Not all metastatic breast cancers progress at the same rate, and the cause of death often correlates with the cancer’s biology. A real-world study of 1,000 patients treated between 2014 and 2022 found a median overall survival of about 32 months from diagnosis of metastatic disease. But the range was wide. HER2-positive cancers had the longest median survival at 42 months, followed by hormone receptor-positive cancers at 39 months. More aggressive subtypes fared worse: 21 months for luminal B-like cancers, and 14 months for triple-negative breast cancer.

These differences matter because slower-growing cancers give the body more time to develop complications like cachexia or cardiovascular disease, while aggressive cancers are more likely to cause rapid organ failure. Triple-negative breast cancer, for instance, is more likely to metastasize to the brain and internal organs early, leading to acute organ crises rather than gradual decline.

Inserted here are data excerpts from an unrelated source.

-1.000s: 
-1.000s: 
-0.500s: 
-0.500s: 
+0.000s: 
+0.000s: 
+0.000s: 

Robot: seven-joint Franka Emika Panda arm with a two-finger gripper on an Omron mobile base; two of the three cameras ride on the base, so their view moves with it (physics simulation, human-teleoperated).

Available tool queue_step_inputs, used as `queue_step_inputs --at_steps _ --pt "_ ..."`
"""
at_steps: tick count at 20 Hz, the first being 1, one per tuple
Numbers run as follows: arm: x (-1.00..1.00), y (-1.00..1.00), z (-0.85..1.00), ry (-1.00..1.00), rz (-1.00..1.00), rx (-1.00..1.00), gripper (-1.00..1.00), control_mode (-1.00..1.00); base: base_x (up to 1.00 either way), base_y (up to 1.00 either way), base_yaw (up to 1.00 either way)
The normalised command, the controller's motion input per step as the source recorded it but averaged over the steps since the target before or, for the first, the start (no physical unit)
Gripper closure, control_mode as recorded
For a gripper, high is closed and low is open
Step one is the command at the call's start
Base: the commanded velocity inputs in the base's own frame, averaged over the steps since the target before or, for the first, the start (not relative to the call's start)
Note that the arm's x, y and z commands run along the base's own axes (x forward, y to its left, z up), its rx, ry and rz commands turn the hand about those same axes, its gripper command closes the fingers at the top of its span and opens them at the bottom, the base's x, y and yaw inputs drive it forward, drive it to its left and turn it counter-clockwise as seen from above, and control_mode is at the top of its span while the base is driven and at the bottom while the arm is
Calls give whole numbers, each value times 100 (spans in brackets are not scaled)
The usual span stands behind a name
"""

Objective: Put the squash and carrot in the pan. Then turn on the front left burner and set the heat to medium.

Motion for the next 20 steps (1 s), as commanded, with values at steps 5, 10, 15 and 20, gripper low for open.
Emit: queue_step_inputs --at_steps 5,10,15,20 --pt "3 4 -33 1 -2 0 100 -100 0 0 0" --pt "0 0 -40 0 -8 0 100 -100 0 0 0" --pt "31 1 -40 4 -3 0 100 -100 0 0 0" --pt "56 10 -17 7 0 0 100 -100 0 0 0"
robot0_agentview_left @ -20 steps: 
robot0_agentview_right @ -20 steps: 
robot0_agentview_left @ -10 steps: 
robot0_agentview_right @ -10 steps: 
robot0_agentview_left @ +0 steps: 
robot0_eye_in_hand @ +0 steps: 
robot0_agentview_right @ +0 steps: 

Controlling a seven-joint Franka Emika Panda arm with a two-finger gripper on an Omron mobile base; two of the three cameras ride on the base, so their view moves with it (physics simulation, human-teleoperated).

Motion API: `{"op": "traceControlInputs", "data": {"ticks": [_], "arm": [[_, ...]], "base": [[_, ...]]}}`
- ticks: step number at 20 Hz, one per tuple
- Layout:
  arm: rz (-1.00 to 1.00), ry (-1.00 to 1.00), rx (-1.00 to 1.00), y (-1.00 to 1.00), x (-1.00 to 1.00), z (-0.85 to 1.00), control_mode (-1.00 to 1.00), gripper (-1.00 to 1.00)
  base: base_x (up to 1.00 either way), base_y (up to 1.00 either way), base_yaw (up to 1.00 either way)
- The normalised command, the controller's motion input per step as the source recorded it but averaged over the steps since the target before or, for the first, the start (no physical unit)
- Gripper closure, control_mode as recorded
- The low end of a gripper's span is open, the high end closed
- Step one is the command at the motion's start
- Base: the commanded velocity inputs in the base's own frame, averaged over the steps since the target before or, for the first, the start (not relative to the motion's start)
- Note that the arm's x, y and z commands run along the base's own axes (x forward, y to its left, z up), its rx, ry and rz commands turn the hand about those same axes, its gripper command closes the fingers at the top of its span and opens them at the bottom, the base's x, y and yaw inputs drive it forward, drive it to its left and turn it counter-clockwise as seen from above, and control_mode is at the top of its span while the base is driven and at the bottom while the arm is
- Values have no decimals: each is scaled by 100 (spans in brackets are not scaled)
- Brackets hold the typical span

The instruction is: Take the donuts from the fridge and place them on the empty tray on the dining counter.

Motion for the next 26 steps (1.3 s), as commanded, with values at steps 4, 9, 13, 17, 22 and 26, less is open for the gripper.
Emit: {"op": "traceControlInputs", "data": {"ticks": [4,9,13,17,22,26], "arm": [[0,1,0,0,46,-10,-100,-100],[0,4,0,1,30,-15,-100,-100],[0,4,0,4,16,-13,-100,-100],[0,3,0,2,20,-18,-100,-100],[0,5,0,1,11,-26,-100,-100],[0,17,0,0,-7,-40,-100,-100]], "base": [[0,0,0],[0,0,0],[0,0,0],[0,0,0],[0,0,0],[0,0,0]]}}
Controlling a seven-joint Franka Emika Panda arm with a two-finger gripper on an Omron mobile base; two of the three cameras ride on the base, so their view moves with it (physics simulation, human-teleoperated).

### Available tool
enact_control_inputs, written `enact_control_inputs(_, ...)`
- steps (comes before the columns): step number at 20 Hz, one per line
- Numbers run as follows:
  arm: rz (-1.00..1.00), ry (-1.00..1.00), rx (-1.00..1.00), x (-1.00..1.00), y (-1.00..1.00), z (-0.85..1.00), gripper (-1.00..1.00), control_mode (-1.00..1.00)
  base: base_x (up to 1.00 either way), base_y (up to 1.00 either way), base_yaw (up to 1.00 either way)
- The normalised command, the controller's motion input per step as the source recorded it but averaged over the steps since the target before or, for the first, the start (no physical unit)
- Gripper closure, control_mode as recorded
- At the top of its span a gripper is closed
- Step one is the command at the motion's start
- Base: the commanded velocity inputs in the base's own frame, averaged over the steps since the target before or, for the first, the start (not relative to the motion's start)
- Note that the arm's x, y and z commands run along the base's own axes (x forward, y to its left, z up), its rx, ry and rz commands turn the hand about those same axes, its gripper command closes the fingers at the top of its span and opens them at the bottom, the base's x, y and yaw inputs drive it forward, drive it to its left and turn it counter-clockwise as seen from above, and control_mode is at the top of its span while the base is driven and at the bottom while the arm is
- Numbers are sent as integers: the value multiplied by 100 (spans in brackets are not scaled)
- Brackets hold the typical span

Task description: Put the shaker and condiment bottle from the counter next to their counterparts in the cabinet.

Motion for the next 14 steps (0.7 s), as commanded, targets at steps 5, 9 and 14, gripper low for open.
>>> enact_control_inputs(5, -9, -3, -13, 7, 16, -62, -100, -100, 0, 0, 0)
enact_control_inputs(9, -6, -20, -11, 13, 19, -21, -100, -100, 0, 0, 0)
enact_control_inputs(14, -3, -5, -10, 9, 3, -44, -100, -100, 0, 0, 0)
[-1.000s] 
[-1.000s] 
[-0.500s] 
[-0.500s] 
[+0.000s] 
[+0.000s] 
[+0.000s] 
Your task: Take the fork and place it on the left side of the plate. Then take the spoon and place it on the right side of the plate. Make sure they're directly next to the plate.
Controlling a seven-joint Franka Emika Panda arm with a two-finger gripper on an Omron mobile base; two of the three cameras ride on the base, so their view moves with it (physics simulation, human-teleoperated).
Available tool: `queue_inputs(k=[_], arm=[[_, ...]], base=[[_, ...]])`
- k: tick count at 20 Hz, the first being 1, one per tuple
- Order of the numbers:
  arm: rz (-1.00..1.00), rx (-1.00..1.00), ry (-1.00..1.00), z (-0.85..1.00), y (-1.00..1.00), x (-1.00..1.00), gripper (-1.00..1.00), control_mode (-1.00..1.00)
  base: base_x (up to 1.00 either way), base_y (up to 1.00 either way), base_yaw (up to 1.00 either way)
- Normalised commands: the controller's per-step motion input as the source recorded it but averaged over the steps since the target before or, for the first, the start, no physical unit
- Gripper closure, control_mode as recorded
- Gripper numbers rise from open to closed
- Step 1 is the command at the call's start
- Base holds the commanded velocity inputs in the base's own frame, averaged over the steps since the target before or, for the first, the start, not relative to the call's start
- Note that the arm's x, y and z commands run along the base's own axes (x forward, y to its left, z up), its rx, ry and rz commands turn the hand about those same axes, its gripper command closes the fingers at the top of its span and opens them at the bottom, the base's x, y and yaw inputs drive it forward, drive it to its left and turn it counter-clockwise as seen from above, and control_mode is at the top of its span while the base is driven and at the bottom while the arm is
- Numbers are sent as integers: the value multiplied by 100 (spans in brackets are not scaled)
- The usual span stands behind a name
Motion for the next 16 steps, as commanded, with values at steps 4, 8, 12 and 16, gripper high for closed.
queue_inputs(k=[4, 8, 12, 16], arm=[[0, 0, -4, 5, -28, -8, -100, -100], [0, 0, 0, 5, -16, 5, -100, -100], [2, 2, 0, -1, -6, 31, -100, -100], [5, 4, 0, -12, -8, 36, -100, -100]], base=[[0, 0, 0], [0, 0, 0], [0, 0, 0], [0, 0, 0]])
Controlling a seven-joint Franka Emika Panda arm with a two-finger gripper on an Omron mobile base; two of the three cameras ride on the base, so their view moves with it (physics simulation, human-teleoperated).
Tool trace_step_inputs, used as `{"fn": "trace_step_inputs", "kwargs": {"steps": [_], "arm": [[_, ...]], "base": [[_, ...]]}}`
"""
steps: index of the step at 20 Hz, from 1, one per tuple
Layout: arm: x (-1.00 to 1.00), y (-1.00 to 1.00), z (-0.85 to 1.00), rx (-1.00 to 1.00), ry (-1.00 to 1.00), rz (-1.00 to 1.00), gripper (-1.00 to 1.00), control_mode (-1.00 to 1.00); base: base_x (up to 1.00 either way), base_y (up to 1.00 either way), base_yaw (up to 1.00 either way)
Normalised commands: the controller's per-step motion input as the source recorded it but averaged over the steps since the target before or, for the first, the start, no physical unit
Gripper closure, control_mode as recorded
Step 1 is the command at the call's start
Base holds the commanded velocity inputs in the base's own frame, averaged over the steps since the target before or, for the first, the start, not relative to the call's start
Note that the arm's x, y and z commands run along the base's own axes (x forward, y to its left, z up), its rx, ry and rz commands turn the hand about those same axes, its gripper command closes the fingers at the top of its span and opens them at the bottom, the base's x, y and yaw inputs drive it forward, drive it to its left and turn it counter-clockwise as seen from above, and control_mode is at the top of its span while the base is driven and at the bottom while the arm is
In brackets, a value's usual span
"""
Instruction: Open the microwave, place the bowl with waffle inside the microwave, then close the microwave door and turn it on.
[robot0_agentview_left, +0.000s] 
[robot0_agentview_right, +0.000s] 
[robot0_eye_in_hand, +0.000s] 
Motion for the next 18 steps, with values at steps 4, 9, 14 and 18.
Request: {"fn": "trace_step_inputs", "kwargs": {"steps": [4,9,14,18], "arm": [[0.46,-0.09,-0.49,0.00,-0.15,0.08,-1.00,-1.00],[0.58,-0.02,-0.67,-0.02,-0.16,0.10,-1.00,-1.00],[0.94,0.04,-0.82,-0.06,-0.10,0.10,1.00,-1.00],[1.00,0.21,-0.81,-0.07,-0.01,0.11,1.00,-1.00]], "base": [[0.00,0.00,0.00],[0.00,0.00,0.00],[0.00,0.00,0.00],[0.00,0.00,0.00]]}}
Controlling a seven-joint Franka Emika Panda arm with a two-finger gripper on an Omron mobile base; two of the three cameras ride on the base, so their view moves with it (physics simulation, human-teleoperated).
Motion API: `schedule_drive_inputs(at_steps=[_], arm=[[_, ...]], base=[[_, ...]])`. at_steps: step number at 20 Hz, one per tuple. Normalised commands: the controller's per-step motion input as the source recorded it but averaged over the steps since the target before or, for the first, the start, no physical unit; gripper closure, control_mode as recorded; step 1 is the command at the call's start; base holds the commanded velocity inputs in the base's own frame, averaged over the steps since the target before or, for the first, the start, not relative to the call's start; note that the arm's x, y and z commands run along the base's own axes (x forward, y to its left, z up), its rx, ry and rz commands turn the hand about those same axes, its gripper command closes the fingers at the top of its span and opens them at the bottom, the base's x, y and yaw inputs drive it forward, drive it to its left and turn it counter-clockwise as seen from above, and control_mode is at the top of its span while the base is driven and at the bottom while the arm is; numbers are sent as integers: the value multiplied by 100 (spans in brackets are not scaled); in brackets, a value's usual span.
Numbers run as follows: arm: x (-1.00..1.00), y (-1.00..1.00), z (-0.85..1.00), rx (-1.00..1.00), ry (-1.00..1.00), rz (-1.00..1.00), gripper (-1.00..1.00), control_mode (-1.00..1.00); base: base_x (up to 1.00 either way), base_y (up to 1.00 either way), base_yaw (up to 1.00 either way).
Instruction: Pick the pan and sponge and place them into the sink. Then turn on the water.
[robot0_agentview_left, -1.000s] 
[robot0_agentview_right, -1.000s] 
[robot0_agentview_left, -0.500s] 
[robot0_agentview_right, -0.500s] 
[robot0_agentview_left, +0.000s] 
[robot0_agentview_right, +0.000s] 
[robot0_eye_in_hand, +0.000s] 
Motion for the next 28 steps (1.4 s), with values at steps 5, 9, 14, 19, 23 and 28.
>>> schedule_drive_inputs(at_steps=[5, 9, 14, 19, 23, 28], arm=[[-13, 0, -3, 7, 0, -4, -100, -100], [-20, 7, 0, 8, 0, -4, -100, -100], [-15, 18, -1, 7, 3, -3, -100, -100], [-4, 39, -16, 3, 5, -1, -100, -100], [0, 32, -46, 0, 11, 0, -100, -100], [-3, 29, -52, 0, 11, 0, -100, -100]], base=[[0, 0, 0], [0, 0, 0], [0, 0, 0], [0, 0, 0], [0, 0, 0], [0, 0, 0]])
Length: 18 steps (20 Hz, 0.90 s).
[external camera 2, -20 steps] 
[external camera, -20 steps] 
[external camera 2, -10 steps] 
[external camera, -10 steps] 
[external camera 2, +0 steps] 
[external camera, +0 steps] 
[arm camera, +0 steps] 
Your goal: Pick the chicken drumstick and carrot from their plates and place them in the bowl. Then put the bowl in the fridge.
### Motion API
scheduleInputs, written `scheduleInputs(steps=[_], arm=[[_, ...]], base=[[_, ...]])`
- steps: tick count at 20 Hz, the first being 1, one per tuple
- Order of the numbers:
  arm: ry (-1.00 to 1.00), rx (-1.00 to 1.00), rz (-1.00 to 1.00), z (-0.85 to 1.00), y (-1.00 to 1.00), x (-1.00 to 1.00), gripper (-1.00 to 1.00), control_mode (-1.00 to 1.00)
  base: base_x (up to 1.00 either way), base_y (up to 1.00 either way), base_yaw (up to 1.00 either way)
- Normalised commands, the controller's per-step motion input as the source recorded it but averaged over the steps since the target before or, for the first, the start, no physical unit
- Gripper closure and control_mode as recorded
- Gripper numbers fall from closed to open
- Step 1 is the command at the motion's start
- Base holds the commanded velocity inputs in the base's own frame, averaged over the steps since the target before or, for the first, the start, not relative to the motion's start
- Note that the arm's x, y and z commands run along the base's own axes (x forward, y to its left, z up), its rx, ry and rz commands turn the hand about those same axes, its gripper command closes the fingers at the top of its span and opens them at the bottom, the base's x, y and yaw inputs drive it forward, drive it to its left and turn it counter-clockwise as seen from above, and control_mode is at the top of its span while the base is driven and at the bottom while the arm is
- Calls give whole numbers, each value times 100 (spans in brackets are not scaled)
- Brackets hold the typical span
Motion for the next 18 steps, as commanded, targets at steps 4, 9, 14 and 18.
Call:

The Overlap of Multiple Causes

In practice, death from metastatic breast cancer is rarely caused by a single clean mechanism. A patient with liver metastases may develop an infection their immune system can’t fight. Someone with bone metastases may experience hypercalcemia that triggers a fatal heart rhythm. Cachexia weakens the heart and breathing muscles while lung metastases reduce oxygen supply. The final cause of death is typically the point where these overlapping stresses exceed what the body can compensate for, a tipping point that can arrive gradually or suddenly depending on which organs are involved and how quickly the disease is progressing.